Es, por supuesto, una cuestión inconstitucional a todas luces. Es evidente que no se puede discriminar a una persona por motivos de origen. Imagino que el Partido Popular lo tiene absolutamente claro, pero me preocupa que esté comprando este discurso tan excluyente y tan poco democrático. Es muy peligroso, porque abre la puerta a que mañana defienden que solo puede acceder a la sanidad pública aquellos que tengan un determinado nivel de renta, que son los que más impuestos están pagando. Desde el sindicato lo vamos a combatir.

"Aquí es más peligroso que el PP y VOX lleguen al gobierno, porque Castilla-La Mancha no es una prioridad para ellos"

P. Queda poco más de un año para las elecciones autonómicas. ¿Percibe que hay ambiente de cambio en Castilla-La Mancha?

R. Ahora, en política, un año es casi una pequeña eternidad. Pese a todo, creo que la estabilidad que tiene Castilla-La Mancha no la tienen otros gobiernos autonómicos.

Yo, que soy un poco friki, me he leído todos los acuerdos que han firmado Vox y el PP en las distintas comunidades. No dicen en ninguno de ellos que hay que reducir diputados, como están diciendo aquí. ¿Por qué? Porque, para la ultraderecha, Castilla-La Mancha sigue siendo una región de quinta. Para ellos seguimos siendo la finca de algunos para venir a cazar.

Por eso, creo que aquí es todavía más peligroso un escenario donde PP y VOX lleguen al gobierno, porque Castilla-La Mancha no es una prioridad para ellos. Si no es una prioridad la autonomía, la gente que vivimos dentro tampoco lo vamos a ser.

A bote pronto

  • Emiliano García-Page: "Tendrá sus admiradores y sus detractores, pero es evidente que tiene un marcado liderazgo y que tiene un proyecto claro para Castilla-La Mancha. Es un referente en el PSOE y en la política en general"
  • Paco Núñez: "En este año que llevo al frente de CCOO, más allá de que hemos coincidido informalmente en algún escenario —alguno de EL ESPAÑOL de Castilla-La Mancha, por cierto— no he tenido la oportunidad de conocerlo en profundidad"
  • Patricia Franco: "Uno de los pilares del Gobierno de Page. Una persona con un trato personal exquisito y una gran consejera"
  • Ángel Nicolás: "Aunque tengamos nuestras discusiones y diferentes puntos de vista, tenemos una buena relación porque siempre hablamos desde el respeto y desde el reconocimiento mutuo de lo que cada uno representamos. Ojalá muchos fueran como Ángel Nicolás en ese mundo"
  • Lola Alcónez: "Es una persona muy correcta, con trayectoria y experiencia. Para Comisiones Obreras, la unidad de acción estratégica con UGT es muy importante en Castilla-La Mancha"
  • Unai Sordo: "Le tengo mucho aprecio personal desde hace muchos años. Es un gran dirigente, un intelectual que se ha convertido en una referencia en el mundo sindical y sociopolítico de la izquierda"
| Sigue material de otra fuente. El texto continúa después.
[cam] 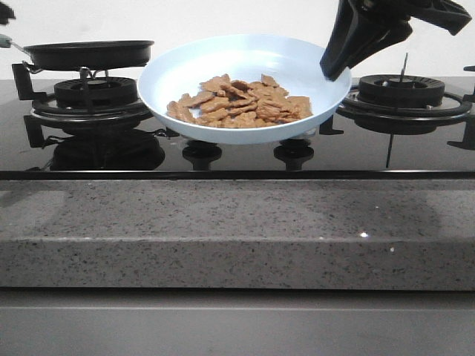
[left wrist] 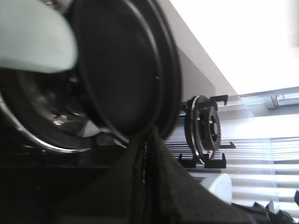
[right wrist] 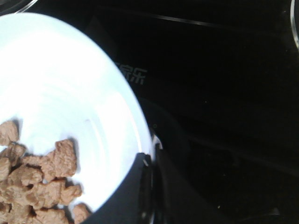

P. El de 2026 va a ser su primer 1 de mayo, Día de los Trabajadores, como líder de Comisiones Obreras en Castilla-La Mancha. ¿Por qué cree que hay que salir a la calle?

R. Sí, este año el acto central lo hacemos en Puertollano, un lugar emblemático en la lucha de los trabajadores, también recientemente con la huelga del metal.

El planteamiento del 1 de mayo es el de siempre, pero en un contexto más excepcional. Creo que vivimos uno de los mayores riesgos de regresión democrática de las últimas décadas, y el sindicalismo quiere dar un paso al frente. Se trata de exigir mejores salarios y hablar de vivienda, pero también de defender la democracia, porque sin ella no hay derechos laborales.

Este 1 de mayo debe servir para recordar que los derechos no son eternos: se conquistan y se defienden. Por eso seguiremos saliendo a la calle en Castilla-La Mancha para mantenerlos.